Porträt Energisch oder sanft: Kandidatinnen für den Grünen-Vorsitz
Hannover (dpa) - Vor dem Parteitag der Grünen drehte sich viel um Robert Habeck, der neuer Parteichef werden will. Dabei ist die Wahl der Parteichefin, die es in der Doppelspitze immer auch geben muss, eigentlich spannender: Für den Frauenplatz gibt es nämlich zwei Bewerberinnen.
Die beiden sind schon lange zusammen Zug gefahren und haben sich ganz gut kennengelernt. Ein „Geschenk“ sei das gewesen, sagt Anja Piel - Annalena Baerbock nennt die faire Konkurrenz einen „kleinen Wegweiser“ für die Grünen. Das sind die beiden:
ANNALENA BAERBOCK: DIE ENERGISCHE
Wenn Annalena Baerbock in Fahrt kommt, dann hat man manchmal Mühe, zu folgen. In schnellem Stakkato kommen dann die Sätze, nach jedem denkt man ein Ausrufezeichen automatisch mit. Egal, ob sie im Bundestag über ihr Herzensthema Kohleausstieg redet oder vor Parteifreunden erklärt, wie die Grünen gleichzeitig radikal und staatstragend sein können. Die frühere Trampolinspringerin sprüht vor Energie.
Mit 37 Jahren ist sie die Bewerberin, die für einen Generationenwechsel steht. Wie kompliziert ihre Partei ist, weiß Baerbock genau - als Mitglied der Antragskommission sortiert sie vor Parteitagen Hunderte von Anträgen und verhandelt über grundsätzliche Fragen oder die Streichung einzelner Wörter. Diese Vielfalt sei eine Stärke - ein Satz, den sie so und ähnlich häufig sagt.

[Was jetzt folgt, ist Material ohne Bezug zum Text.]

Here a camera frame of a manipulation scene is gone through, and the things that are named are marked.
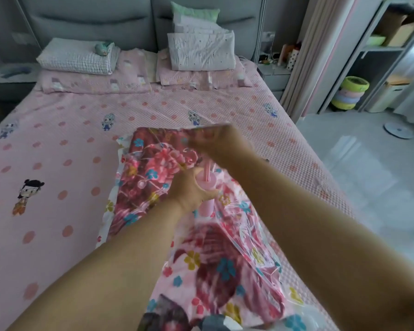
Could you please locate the person's left hand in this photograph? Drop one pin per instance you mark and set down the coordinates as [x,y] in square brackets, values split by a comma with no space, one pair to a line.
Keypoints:
[188,191]

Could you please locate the person's right hand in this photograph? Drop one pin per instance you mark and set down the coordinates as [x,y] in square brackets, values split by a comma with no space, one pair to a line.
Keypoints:
[224,144]

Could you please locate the lilac hand pump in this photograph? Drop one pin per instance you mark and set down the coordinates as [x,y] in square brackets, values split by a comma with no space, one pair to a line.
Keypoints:
[207,207]

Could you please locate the flower-print plastic storage bag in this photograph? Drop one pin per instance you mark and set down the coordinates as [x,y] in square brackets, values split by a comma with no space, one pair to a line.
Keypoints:
[103,224]

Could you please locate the red floral blanket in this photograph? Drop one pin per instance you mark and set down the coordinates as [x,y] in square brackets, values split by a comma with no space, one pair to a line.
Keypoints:
[210,279]

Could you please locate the person's left forearm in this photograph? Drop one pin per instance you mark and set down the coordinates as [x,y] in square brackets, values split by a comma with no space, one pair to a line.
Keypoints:
[107,275]

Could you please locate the person's right forearm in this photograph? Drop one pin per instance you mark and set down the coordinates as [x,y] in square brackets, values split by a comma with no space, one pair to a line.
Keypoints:
[331,244]

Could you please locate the white lidded bin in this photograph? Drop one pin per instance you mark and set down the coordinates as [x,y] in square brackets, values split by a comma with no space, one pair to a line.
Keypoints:
[386,96]

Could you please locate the white bedside cabinet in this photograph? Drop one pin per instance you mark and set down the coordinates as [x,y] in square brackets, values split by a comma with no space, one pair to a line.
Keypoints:
[275,82]
[10,90]

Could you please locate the grey dotted quilt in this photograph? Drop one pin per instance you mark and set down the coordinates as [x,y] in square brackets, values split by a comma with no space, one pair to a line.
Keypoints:
[201,51]

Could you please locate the white black-dotted cylinder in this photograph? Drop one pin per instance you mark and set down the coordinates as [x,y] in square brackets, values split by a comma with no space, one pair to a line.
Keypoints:
[292,60]

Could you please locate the white pink curtain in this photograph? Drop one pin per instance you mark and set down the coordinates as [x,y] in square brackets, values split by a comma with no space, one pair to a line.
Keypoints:
[312,58]

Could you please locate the pastel striped round stool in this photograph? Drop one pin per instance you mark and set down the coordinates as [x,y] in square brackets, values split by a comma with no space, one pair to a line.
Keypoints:
[351,93]

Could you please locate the pale green pillow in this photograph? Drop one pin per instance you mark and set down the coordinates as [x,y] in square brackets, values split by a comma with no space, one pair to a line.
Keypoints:
[195,10]

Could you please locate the pink cartoon bed sheet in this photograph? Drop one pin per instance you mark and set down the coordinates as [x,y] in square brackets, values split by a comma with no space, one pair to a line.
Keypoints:
[55,151]

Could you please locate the small teal plush toy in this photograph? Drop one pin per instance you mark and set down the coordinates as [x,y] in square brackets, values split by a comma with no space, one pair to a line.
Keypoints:
[102,49]

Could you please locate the grey open shelf unit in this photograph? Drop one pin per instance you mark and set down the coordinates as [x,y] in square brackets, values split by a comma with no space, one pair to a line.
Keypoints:
[372,62]

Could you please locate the grey upholstered headboard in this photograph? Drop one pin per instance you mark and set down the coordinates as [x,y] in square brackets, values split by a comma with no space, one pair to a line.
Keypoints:
[96,29]

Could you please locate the white checked folded pillow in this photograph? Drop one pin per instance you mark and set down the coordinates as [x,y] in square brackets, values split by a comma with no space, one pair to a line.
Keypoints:
[74,58]

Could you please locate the round white floor disc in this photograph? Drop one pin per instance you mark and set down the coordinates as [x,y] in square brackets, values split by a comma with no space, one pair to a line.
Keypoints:
[399,130]

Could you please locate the green tissue box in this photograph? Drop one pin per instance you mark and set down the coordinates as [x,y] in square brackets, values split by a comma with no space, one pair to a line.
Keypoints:
[376,40]

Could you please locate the yellow cardboard box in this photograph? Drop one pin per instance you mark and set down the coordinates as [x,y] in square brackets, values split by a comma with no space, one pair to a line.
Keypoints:
[403,35]

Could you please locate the white wall socket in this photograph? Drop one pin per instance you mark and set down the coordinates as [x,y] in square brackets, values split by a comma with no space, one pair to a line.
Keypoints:
[268,35]

Baerbocks Problem bei dieser Wahl ist, dass sie eine „Reala“ ist, also vom realpolitischen Flügel - zu dem die Partelinken auch Robert Habeck zählen. Und es geht nicht nur um die heikle Balance zwischen den beiden wichtigen Flügeln der Grünen. Baerbocks Kompetenz beim Öko-Kernthema Klimaschutz wird keiner in der Partei anzweifeln, sie kennt das Gefühl, von Kohlekumpeln ausgepfiffen zu werden. Aber was ist mit Menschenrechten, sozialen Fragen, Umverteilung?
Im kurzen Wahlkampf hat die ehemalige brandenburgische Landeschefin und Abgeordnete für den Wahlkreis Potsdam, die ursprünglich aus Niedersachsen kommt, sich um mehr Profil in diesen sozialen Themen bemüht. Für die Vereinbarkeit von Beruf und Familie für Frauen kann die Mutter zweier kleiner Kinder besonders glaubwürdig streiten.
ANJA PIEL: DIE SANFTE
„Zwei Kinder, zwei Hunde und ein Mann“, so stellt Anja Piel sich gerne vor. Tochter und Sohn sind mit 28 und 25 Jahren erwachsen, mit den Windhunden ist sie gern im Freien unterwegs. Zu den Grünen kam Piel ganz klassisch aus der Anti-Atom-Bewegung, nachdem sie aus Schleswig-Holstein nach Niedersachsen gezogen war. Am Rednerpult wirkt sie besonnen und sanft, selbst wenn sie rhetorisch mal angreift. Sie wird oft als mütterlich und mitfühlend beschrieben.
Über den Bundesvorsitz dachte sie nach eigenen Worten schon einmal nach, als Claudia Roth 2013 abtrat - dann kam aber Rot-Grün in Niedersachsen, wo Piel Landtags-Fraktionschefin ist. Piel bewirbt sich mit Regierungserfahrung, aber auch mit einer Niederlage im Gepäck: Die Grünen flogen in Hannover vergangenen Herbst aus der Regierung und verloren kräftig Stimmen.
Die 52-Jährige ist die Kandidatin des linken Parteiflügels. In ihrer Bewerbung steht: „Wenn es um Gerechtigkeit geht, geht es immer auch um Umverteilung“ - eine Art linkes Signalwort. Sie ist selbst in einer Sozialwohnung aufgewachsen, weil ihr sozialdemokratischer Vater das eine gute Idee fand, wie sie sagt.
„Die Basis mitzunehmen ist wichtiger als die Flügelfrage“, sagt Piel, schließt sich aber nicht der Forderung nach „Überwindung“ der Parteiflügel an. Wie die scheidende Parteichefin Simone Peter, mit der Piel befreundet ist, setzt sie Schwerpunkte auf Flüchtlingshilfe und Menschenrechte.